另一种关键的评估方法涉及检索和分类任务。在检索场景中,测试模型在大规模语料库中找到语义相似句子的能力。例如,MS MARCO 数据集评估嵌入为查询检索相关段落的效果。Recall@k(在前 k 个检索结果中正确结果出现的频率)或平均精度均值(MAP)等指标量化了有效性。对于分类,嵌入用作任务的输入特征,如复述检测(例如 Quora Question Pairs)或意图识别。高准确率表明嵌入保留了语义意义。使用 Adjusted Rand Index 等指标评估的聚类任务也测试嵌入是否将意义相似的句子分组(例如,按主题对新闻文章进行聚类)。

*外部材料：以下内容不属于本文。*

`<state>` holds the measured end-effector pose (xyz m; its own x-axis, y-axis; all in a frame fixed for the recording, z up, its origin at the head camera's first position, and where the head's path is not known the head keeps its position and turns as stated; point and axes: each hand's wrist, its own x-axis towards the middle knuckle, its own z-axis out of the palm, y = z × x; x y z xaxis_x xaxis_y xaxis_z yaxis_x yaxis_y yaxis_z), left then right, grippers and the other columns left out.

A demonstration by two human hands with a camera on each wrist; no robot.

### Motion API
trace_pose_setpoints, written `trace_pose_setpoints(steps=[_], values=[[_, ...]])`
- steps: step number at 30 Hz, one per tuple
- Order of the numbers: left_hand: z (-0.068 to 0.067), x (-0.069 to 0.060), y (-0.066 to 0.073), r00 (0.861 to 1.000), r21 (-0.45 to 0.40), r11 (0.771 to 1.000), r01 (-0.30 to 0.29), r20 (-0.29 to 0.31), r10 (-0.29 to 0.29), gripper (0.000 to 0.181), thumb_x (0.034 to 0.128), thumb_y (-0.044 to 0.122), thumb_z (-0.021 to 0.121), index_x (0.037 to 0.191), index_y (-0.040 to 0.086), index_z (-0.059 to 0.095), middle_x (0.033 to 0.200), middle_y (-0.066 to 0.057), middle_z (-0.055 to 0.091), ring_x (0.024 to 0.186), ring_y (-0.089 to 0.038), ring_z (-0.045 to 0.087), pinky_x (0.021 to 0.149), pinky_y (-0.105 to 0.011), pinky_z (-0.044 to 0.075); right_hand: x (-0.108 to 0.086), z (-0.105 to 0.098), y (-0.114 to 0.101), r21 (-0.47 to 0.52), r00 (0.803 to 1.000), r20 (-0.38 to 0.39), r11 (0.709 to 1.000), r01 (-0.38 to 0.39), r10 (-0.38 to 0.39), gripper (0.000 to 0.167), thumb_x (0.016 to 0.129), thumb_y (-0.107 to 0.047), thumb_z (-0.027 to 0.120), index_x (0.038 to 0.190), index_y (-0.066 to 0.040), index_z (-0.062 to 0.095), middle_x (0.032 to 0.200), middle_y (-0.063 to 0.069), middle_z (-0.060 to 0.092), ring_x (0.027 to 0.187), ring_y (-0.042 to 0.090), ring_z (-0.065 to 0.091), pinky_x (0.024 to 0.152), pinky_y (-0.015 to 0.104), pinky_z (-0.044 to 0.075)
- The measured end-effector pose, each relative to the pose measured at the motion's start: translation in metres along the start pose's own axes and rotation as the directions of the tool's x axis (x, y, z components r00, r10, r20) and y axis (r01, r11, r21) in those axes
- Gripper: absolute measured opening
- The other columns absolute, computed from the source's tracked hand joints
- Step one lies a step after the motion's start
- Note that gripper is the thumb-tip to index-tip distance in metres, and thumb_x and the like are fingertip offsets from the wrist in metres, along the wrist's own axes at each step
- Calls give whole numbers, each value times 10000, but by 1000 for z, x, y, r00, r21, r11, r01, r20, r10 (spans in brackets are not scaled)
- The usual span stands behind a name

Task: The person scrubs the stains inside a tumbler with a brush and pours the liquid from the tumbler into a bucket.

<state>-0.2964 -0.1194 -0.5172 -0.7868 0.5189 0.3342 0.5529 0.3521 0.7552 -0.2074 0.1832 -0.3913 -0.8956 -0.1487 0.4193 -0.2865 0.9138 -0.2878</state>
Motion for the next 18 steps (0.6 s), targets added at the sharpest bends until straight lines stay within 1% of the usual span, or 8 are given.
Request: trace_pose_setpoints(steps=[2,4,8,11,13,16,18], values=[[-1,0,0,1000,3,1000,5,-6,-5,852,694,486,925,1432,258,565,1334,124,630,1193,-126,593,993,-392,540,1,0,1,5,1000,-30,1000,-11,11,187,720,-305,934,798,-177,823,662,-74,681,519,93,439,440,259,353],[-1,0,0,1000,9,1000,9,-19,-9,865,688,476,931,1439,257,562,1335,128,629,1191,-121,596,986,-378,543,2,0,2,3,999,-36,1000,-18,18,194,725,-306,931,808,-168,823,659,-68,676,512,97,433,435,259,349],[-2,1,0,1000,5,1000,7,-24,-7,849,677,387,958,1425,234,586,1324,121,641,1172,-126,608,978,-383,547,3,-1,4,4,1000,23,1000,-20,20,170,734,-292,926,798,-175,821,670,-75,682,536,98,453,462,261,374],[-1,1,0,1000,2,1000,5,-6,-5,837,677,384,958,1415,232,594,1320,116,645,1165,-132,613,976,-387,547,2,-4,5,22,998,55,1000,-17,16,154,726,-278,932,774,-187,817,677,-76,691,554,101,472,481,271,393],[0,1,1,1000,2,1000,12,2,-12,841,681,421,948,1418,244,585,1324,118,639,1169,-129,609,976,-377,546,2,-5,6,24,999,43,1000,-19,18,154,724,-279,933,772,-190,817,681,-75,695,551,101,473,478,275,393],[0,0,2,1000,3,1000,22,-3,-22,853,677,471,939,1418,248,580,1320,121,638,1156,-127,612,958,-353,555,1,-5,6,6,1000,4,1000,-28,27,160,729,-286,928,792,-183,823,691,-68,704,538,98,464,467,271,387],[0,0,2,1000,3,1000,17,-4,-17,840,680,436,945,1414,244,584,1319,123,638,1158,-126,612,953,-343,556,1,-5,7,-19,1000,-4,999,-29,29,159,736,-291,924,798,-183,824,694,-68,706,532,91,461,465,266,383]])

最后,还会测试跨领域和跨语言泛化能力,以确保模型不会过度拟合特定数据集。在英语 STS 数据上训练的模型可以在非英语数据集(如跨语言自然语言推理 XNLI)上进行评估,以评估其多语言能力。消融研究(移除池化策略或损失函数等组件)有助于确定哪些部分对性能至关重要。例如,将均值池化替换为最大池化可能会降低性能,这突显了该设计选择的重要性。这些评估确保模型的有效性不限于狭窄场景,并且可以在语言、领域和应用之间泛化。